Improving Your Note Taking
Effective note taking is one of the keys to succeeding in school. Students should devote a considerable amount of time reviewing information discussed during classroom lectures. It is very difficult to remember specific details–event major concepts–from classroom lectures without good notes.
These note taking strategies will help you to take better notes:
- Make clear and accurate notes
Make sure to take legible and accurate notes since it is not uncommon to forget key details discussed during class after it has ended. Frequently, students comprehend the teacher's lecture and think they'll remember everything, so they neglect to jot down specific details only to find later that they can't recall what it was they needed to remember. Students who keep accurate notes can review them later to review key points, recall necessary detail, solidify knowledge and study up on concepts they didn't fully comprehend during the lecture. Additionally, since teachers frequently cover many topics during the course of their lectures, effective notes enable students to concentrate on specific topics that are most relevant.
- Come to class prepared
Students properly prepared for class usually take better notes than those who come unprepared. Proper preparation includes completing assigned reading prior to class and reviewing notes from previous lectures. Students who review their notes from previous lectures (1) will have a better context for learning new topics presented in the next lecture and (2) can ask questions about confusing concepts the didn't quite understand from the previous lecture.
- Compare your notes
To ensure your notes are as accurate and detailed as possible, compare them with the notes of other students after class is over. This is useful because your colleagues will frequently write down lecture details that you forgot or missed. This strategy will make classroom notes more thorough and precise.
- Minimize distractions
Effective note takers avoid classroom distractions. This can include sitting in spots with fewer distractions and not signing up for classes with friends that you might want to talk with during lectures. Some students will even sit in spots where it is difficult to constantly glance at the clock.
- Organize your notes
Notes organized by date, class, and subject make it easier to locate specific lecture details. It is also a good idea to keep information from different dates and classes separated or to begin each class with a new piece of paper. A good format for organizing your notes is the Cornell System for Taking Notes.

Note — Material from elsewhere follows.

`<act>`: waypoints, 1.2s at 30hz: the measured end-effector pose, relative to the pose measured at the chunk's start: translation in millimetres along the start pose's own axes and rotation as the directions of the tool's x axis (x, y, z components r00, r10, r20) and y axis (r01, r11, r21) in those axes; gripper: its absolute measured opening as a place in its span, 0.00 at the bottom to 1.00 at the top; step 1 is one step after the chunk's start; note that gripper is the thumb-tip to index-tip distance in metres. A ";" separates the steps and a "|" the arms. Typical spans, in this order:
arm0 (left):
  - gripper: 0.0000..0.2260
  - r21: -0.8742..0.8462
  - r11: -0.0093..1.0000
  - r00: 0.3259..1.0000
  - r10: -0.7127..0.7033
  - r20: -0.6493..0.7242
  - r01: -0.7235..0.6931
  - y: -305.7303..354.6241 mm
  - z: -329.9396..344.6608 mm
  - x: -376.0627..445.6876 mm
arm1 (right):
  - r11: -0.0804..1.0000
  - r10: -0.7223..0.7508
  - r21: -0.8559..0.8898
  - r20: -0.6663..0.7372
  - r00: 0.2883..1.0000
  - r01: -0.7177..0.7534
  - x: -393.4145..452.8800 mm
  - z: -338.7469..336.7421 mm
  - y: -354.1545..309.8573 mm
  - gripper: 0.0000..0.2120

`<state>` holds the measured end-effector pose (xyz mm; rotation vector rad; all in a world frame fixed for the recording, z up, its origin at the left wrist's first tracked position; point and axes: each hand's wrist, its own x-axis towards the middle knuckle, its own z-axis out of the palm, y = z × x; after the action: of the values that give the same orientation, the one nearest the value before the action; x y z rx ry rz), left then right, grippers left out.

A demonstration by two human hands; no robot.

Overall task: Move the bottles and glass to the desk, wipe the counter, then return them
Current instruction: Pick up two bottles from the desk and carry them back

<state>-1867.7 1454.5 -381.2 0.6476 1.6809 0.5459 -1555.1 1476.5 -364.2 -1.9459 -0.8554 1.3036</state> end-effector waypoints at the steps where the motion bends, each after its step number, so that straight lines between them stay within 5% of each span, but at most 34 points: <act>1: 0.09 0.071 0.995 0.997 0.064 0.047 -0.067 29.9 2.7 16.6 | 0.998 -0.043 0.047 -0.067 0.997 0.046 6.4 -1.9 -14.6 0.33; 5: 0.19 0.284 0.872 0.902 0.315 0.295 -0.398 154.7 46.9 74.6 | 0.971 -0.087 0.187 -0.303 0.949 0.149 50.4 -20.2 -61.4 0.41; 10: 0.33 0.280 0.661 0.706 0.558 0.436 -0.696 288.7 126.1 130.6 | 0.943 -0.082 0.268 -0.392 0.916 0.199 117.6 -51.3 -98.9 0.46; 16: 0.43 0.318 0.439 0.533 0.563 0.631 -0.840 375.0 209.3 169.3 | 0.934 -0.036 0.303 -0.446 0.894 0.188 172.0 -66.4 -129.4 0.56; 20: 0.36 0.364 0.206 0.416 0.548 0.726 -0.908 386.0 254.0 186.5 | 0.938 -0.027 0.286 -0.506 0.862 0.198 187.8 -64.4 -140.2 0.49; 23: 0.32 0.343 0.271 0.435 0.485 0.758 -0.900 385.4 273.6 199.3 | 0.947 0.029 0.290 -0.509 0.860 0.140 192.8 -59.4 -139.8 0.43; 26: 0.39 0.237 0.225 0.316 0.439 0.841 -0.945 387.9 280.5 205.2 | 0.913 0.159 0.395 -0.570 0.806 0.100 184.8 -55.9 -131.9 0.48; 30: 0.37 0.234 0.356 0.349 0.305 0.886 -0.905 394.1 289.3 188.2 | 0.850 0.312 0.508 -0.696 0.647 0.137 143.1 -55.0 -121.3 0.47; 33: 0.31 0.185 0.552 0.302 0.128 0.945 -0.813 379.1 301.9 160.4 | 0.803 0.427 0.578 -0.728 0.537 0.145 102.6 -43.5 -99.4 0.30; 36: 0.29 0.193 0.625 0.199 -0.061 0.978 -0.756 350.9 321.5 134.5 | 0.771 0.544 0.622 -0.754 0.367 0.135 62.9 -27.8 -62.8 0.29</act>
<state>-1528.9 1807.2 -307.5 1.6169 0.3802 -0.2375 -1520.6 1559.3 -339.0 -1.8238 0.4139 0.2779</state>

- Use abbreviations and symbols
Since teachers usually cover a lot of information during each lecture, it can be hard to write down everything important they say. This is why we recommend using symbols and that you abbreviate long words and use short phrases in your notes when possible. Many students use the following symbols and abbreviations while taking notes: & (and), w/o (without), eg (for example), ie (that is). When utilizing abbreviations, create a key of your most commonly used abbreviations, so you will not forget what they are.
- Write clearly
The most copious notes will be of no benefit if you can't read them. This is why it is important to use good penmanship when taking notes. It is also recommended that you leave space in margins and near key concepts in your notepad, so you can add important details relating to previous lecture topics that are addressed during future lectures.
- Review your notes
In order to retain information discussed during lectures, it is best to review notes immediately after class. This will help you better understand the lecture, your notes, and it will enable you to focus on what you just learned for long-term retention. You should review your notes a second time just before your next lecture. This will help refresh in your mind important topics and concepts, and prepare you for the next lecture. You should continue to review your notes on a regular basis between your lectures and your exams.
- Write down questions
No matter how intelligent a student is, from time to time they're bound get confused and end up having questions unanswered by the lecture. For this reason, it is a good idea to write down questions to ask after class, or during subsequent lectures. You can also answer your own questions through a web search, a tutor, other student or by using reference books–but only if you wrote down your questions in enough detail during the lecture.